What I liked most about Carl was that he would comment on the papers of the faculty and graduate students during Graduate Student Seminars in a polite yet constructive manner. I never found him being harsh while offering comments. I had the opportunity to interact with Carl on a regular basis, when I was writing my Ph.D. dissertation. His comments were always constructive and improved the quality of my work.
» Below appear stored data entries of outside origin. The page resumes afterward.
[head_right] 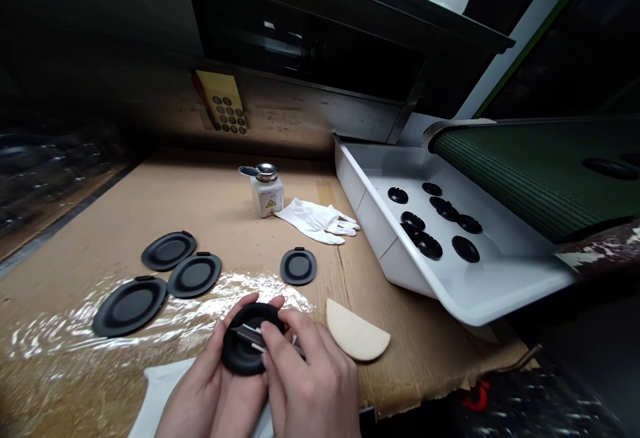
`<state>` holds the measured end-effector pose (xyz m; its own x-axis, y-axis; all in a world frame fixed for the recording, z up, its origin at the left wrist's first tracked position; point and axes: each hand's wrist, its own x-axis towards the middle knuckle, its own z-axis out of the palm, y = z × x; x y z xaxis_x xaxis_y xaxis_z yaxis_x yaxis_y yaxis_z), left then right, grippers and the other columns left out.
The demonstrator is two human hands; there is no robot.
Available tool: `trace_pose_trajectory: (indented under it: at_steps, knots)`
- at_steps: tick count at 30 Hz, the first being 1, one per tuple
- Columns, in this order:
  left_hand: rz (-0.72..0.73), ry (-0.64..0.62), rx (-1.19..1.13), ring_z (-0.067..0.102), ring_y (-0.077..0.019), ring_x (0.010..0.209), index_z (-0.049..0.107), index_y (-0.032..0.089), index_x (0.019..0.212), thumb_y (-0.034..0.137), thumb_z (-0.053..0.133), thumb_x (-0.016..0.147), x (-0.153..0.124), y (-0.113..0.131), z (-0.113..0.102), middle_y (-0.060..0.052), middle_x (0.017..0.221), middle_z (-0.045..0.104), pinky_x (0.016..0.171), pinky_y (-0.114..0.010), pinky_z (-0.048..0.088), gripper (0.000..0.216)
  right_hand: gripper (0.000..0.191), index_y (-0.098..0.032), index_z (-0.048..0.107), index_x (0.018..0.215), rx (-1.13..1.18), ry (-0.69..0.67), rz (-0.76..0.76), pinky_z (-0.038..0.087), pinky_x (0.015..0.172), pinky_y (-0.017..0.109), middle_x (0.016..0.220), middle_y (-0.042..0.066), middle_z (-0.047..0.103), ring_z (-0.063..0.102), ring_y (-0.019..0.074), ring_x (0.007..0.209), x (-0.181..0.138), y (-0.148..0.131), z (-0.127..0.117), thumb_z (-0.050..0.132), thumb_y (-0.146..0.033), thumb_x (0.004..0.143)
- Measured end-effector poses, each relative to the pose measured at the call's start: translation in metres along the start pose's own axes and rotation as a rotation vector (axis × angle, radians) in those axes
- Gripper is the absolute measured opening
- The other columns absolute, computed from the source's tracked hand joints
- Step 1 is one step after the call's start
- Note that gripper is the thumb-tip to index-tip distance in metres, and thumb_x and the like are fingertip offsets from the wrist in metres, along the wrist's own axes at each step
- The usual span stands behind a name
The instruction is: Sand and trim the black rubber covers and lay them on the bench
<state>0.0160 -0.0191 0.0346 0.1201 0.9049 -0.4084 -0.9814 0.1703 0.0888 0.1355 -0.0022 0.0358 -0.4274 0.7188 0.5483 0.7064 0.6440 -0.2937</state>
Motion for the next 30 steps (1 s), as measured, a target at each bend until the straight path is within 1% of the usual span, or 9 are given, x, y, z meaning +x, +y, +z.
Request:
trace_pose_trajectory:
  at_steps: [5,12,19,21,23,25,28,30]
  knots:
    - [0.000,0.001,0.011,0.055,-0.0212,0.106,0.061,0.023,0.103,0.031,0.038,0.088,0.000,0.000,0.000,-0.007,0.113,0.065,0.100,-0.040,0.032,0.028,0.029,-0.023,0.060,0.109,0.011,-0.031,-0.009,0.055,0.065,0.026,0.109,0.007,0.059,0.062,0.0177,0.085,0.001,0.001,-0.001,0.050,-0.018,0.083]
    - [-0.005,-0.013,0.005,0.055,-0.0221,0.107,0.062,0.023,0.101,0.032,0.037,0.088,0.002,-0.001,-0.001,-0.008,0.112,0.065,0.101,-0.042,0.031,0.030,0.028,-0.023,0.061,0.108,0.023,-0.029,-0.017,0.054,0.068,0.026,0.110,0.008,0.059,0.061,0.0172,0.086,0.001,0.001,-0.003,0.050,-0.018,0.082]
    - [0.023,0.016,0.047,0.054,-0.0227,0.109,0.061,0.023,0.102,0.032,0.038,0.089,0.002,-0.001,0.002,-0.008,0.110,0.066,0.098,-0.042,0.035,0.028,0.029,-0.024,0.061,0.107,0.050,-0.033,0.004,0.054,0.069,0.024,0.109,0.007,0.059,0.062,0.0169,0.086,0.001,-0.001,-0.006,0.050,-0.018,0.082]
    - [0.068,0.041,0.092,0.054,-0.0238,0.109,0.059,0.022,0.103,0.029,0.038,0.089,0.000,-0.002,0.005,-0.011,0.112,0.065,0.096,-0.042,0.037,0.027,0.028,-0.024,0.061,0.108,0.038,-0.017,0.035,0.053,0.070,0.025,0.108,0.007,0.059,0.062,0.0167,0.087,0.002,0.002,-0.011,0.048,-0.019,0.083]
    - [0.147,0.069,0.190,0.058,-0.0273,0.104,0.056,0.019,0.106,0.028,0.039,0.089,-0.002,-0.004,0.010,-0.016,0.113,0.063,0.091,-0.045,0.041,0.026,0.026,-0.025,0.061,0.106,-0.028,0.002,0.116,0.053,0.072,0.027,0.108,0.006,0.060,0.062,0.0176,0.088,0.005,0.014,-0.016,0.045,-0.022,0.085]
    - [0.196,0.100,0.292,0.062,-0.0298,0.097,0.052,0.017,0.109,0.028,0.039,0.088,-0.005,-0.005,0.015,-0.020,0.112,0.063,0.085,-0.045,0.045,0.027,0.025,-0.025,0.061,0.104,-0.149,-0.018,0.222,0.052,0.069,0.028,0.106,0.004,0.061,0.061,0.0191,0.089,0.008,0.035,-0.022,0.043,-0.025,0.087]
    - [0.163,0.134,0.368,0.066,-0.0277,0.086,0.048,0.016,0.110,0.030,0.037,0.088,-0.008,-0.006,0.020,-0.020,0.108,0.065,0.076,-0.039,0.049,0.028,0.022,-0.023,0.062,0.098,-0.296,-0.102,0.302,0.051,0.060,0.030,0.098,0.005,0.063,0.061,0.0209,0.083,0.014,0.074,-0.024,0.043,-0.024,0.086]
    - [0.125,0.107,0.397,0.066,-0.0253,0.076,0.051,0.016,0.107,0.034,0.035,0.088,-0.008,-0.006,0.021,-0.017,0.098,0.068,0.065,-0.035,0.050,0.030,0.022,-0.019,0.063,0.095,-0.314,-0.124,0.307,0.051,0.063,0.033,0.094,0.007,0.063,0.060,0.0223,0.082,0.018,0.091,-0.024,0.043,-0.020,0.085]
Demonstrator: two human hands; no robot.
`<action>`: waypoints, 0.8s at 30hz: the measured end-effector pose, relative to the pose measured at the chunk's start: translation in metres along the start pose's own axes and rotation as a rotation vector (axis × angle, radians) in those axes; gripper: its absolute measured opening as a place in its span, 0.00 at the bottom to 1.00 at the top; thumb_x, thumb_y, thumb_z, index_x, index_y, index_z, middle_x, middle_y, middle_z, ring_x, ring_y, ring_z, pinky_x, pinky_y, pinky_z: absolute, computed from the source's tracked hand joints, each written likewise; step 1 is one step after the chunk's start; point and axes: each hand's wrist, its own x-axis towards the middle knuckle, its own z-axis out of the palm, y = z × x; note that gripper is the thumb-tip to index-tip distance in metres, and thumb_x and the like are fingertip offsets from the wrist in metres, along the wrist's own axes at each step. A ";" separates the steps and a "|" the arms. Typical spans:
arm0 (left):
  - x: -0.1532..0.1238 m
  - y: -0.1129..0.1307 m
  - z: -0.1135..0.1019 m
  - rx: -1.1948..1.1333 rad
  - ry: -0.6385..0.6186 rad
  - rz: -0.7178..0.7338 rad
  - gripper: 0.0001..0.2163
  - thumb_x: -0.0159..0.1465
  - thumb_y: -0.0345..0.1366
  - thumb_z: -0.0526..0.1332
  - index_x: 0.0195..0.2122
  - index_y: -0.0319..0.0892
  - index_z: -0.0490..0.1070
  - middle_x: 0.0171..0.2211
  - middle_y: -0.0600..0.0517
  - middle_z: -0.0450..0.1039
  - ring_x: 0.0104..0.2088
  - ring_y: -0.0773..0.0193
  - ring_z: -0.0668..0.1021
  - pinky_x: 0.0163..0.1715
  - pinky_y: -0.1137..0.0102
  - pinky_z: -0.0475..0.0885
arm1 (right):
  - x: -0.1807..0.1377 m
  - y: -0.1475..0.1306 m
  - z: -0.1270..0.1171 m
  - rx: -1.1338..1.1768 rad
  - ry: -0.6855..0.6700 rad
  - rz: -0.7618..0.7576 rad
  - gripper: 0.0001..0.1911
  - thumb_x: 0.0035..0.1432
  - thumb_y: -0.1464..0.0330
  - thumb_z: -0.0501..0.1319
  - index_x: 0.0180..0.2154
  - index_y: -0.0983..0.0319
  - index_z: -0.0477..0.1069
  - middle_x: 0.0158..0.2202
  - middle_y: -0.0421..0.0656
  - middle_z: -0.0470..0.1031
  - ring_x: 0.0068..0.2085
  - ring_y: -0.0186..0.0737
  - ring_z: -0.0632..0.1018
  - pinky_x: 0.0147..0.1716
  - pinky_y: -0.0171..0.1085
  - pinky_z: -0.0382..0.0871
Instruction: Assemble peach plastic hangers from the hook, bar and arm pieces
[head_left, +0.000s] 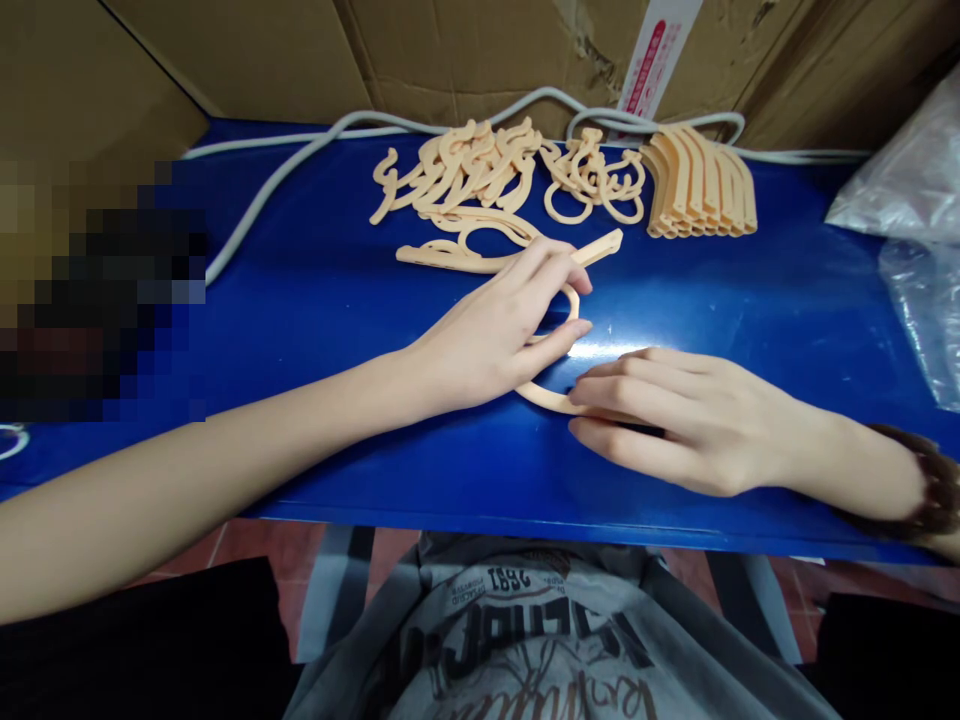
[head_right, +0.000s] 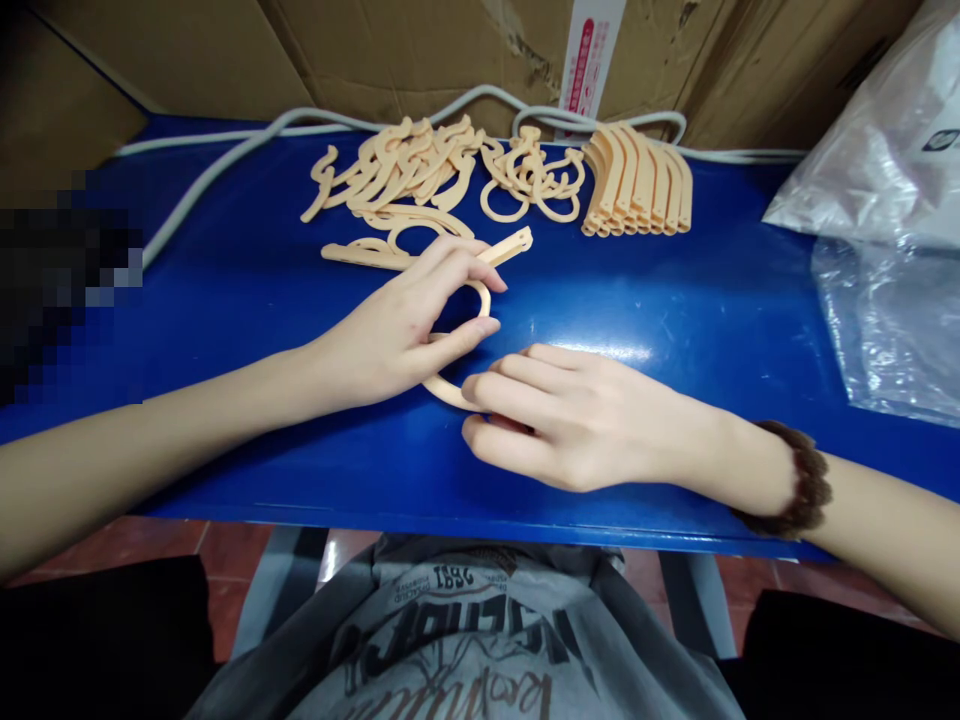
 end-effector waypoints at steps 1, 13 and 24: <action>0.000 0.000 0.000 0.004 -0.001 -0.002 0.13 0.81 0.41 0.55 0.60 0.43 0.70 0.63 0.39 0.76 0.66 0.46 0.79 0.70 0.50 0.76 | 0.000 0.001 0.000 -0.002 -0.003 0.014 0.18 0.86 0.74 0.50 0.51 0.61 0.79 0.49 0.46 0.85 0.46 0.40 0.80 0.44 0.40 0.77; 0.000 0.001 -0.002 0.016 -0.067 0.020 0.11 0.81 0.38 0.55 0.60 0.43 0.70 0.65 0.40 0.77 0.65 0.48 0.80 0.69 0.51 0.77 | -0.001 0.007 0.005 -0.038 -0.007 0.060 0.17 0.86 0.71 0.51 0.50 0.60 0.79 0.45 0.45 0.82 0.45 0.40 0.80 0.45 0.39 0.80; -0.002 -0.002 0.000 -0.025 -0.088 0.025 0.15 0.81 0.38 0.56 0.64 0.39 0.72 0.69 0.38 0.80 0.73 0.47 0.80 0.69 0.53 0.79 | 0.001 0.009 0.005 -0.063 0.024 0.033 0.16 0.86 0.70 0.53 0.49 0.63 0.80 0.45 0.46 0.85 0.45 0.43 0.81 0.46 0.42 0.76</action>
Let me share with my fellow econ-alumni some interesting facts about Carl and my Ph.D. defense. I defended my thesis on August 5, 1987. By then Carl had already left for Beijing to set up JHU Campus in China. My other supervisor, Bela Balassa had to go through 13 hours throat surgery in Washington, D.C on August 4, 1987—a day prior to my defense. He too, was therefore not available during my defense. Larry Klein was in some Latin American Country and had promised to be present at my defense on August 5. By 10:50 am (the defense time was 11:00 am), Klein did not show up at the JHU which made me really nervous, thinking that none of my supervisors would be there during my defense. However, by 10:55am, Larry Klein entered the building of Economic department. I breathed a sigh of relief when I saw Larry Klein with his travel bag entering the department. Bruce Hamilton and Louis Maccini represented Carl and Balassa in my defense.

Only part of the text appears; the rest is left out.